Sin imaginarnos qué pasa del otro lado del mundo, caminamos y no nos damos cuenta. Nos sentamos a la orilla de la fuente y pensamos en nuestro pequeño mundito que llamamos México y que encontramos catastrófico. Triste. Lleno de muertos y enterrados. Con mujeres que no tienen un líder como ese de los 43 muchachos que se robaron el camión equivocado, a la hora equivocada y que nunca han encontrado ni encontrarán. Con esas madres que se están deshaciendo por todos lados del país, queriendo encontrar en la última de las estrellas del universo una parte de sus hijos, que ya fueron triturados y enviados hasta el fondo del mar. Nunca estuvieron ni estarán, aunque encuentren un gramo de su cuerpo. Los liquidaron miserablemente. Y a ver: dígale a una mujer que su hijo no aparecerá, ¿ni para que le pueda sepultar? Se muere de nuevo.
Ese México que nunca debió de haber despertado. No es ese México Bronco, es ese todavía México en el que todas las noticias son espectacularmente terribles. No hay día en que no exista una maldición en nuestra tierra. Toda comandada por miles de extranjeros que se trajeron quién sabe de dónde, para hacer en cada parcela de tierra virgen una guerrilla. Sacar a quienes por años han arado y tenido su pedazo de lugar para vivir.
Pero ahora todos los que están transitando hacia Estados Unidos, que vienen del sur y de Centroamérica o del Caribe, que se llaman transmigrantes, están quedándose en casas del Distrito Federal, ahora honorabilísima Ciudad de México, llenando los espacios verdes, calles, centros de colonias, o donde se les pegue la gana. Y de nuestros pobres miserables indígenas, ni en donde se vayan. Se pueden ir derechito a la tiznada, o al rancho de AMLO a vivir para siempre.

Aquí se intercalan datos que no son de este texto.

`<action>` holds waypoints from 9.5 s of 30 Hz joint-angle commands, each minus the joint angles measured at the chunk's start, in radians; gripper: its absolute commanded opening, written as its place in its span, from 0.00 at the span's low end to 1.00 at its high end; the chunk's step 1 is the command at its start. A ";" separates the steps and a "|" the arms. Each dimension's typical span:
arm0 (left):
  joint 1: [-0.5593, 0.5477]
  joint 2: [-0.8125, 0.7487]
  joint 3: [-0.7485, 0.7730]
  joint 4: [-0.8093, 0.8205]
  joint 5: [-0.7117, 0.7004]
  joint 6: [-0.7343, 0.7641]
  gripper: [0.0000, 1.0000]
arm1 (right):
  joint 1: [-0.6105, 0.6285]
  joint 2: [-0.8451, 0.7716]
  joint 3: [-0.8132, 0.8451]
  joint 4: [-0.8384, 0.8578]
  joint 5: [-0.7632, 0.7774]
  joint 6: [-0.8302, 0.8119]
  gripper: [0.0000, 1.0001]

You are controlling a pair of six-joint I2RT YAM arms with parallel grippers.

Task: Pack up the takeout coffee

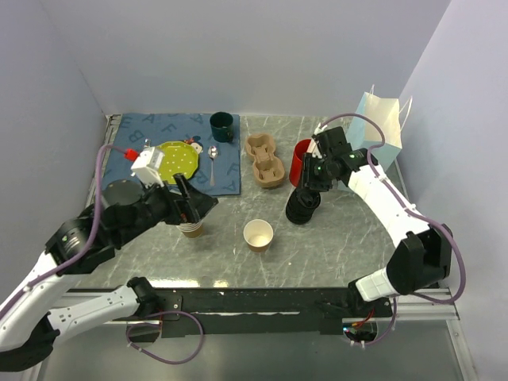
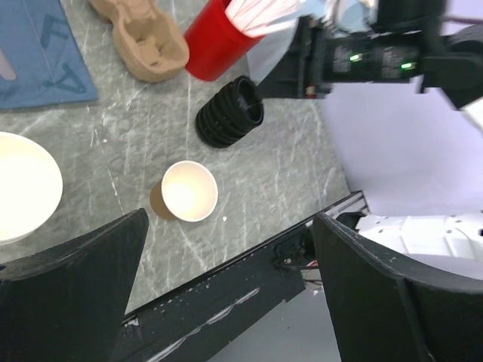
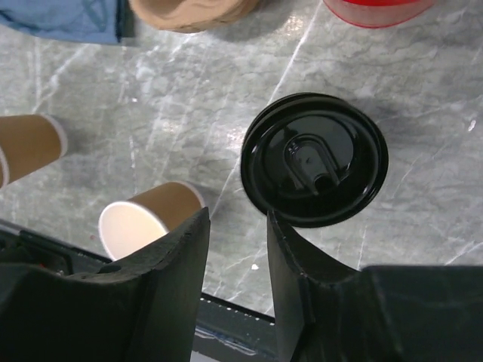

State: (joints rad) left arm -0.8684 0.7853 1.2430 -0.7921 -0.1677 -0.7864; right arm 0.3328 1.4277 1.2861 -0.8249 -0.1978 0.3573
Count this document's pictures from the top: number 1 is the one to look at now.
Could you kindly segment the brown paper cup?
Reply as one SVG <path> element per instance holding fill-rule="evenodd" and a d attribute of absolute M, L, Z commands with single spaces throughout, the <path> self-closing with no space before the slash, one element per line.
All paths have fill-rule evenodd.
<path fill-rule="evenodd" d="M 243 230 L 243 237 L 248 248 L 255 253 L 265 252 L 273 240 L 271 225 L 262 219 L 249 221 Z"/>

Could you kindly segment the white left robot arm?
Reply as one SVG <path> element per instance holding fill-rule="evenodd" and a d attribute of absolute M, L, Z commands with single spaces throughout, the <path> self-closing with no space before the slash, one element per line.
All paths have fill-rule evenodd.
<path fill-rule="evenodd" d="M 64 222 L 36 265 L 1 305 L 1 370 L 27 370 L 55 345 L 118 318 L 150 318 L 160 299 L 145 277 L 134 277 L 102 297 L 59 308 L 56 303 L 115 252 L 157 226 L 199 223 L 218 204 L 175 175 L 166 184 L 117 180 L 97 190 L 95 201 Z"/>

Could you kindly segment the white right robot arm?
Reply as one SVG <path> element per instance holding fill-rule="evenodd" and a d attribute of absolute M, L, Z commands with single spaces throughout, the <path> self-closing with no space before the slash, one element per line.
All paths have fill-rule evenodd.
<path fill-rule="evenodd" d="M 341 127 L 316 128 L 312 142 L 313 150 L 302 161 L 302 188 L 325 192 L 335 182 L 343 183 L 368 205 L 394 245 L 384 268 L 349 284 L 352 314 L 365 316 L 375 300 L 412 294 L 449 276 L 450 231 L 419 214 L 366 148 L 353 149 Z"/>

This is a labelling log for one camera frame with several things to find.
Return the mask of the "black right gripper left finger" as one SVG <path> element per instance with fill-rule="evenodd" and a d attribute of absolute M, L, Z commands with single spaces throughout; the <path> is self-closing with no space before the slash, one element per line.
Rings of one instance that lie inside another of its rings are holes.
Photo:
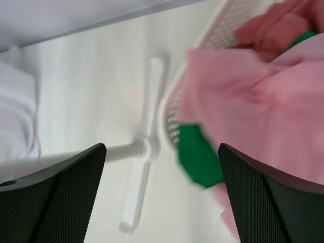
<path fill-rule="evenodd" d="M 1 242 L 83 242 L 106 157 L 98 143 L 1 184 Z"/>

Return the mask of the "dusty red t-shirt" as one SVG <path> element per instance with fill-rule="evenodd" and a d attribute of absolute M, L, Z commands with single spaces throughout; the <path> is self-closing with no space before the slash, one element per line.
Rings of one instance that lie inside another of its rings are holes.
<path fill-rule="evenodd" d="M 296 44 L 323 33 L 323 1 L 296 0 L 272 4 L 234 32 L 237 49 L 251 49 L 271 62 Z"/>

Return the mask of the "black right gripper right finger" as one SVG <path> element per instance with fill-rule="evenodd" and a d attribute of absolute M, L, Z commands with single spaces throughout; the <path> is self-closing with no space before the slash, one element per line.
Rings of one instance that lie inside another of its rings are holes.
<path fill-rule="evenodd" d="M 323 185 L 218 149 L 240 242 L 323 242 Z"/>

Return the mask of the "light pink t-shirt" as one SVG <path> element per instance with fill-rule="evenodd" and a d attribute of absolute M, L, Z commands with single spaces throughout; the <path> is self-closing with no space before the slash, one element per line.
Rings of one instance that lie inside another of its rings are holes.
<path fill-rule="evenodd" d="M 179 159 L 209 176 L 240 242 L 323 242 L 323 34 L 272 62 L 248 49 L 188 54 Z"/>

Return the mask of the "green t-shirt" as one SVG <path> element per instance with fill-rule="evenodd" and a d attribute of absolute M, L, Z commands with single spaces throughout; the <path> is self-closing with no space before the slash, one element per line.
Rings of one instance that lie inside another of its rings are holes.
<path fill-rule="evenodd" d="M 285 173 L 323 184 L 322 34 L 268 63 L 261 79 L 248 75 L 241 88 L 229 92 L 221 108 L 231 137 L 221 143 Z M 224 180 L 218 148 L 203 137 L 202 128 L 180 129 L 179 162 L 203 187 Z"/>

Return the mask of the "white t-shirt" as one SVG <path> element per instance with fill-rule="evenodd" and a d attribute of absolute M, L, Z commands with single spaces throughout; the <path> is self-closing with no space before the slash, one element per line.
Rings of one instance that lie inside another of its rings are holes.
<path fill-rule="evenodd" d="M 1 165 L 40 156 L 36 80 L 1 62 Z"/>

Pero si eso no fuera poco, tenemos a millones de chinos que ya están empapando todo el centro de la capital de la República Mexicana. Y a ver. Ahora sáquelos. Pero para nada. Tienen requeté bien instalados sus espacios. Y punto.
Pero lo que más me ha dolido es ver todos los días a personas muertas de hambre, con su cacerolita, la más de las veces vacía, para que le den un poquito de comida, de esa que no tienen ni han probado desde hace más de muchos días. Sí, hablo de la guerra que está entablando: primero Israel, apoyada por Trump, y Ucrania, apoyada por Putin. Esos dos líderes que deberían de sentarse a ver el desastre que han estado causando en este momento, en este mundo. Se creen los poseedores universales del planeta Tierra.
Para mí es tan doloroso ver que en dos partes estratégicas de esta Tierra sagrada, que es en donde nos tocó vivir, están miles de muertos y desprotegidos. De hombres, mujeres y niños que están teniendo que salir de sus casas y que no encuentran refugio en ningún lugar. Les están destruyendo no solo sus viviendas, sino también su lugar para poder estar. Los están desintegrando nomás porque el grupo Hamás está bombardeando Israel y de vuelta lo mismo.
De verdad, qué miserables somos. Estamos llenos de rabia contra nuestros semejantes. ¿Se imagina usted esta cantidad de seres humanos, en dónde se están resguardando de las bombas; de la maldad; de la podredumbre; de la insensatez; del hambre; del miedo; del holocausto —en que sin querer ellos padecerlo— se encuentran sumergidos? Terrible.
Acabo de ver una película que se llama Putin. Y pensar que, entre estos dos, él y Trump, se encuentra el destino de este gran planeta, hermoso, lleno de todo lo bueno que encontramos a diario, que se llama Tierra…
Yo sí fui un día a Hiroshima y Nagasaki. Y la soledad y miseria que me encontré, de verdad no se la deseo a ningún lugar del mundo, por mucho que se crea que se lo merece. El universo tiene la palabra, y este par no son dioses.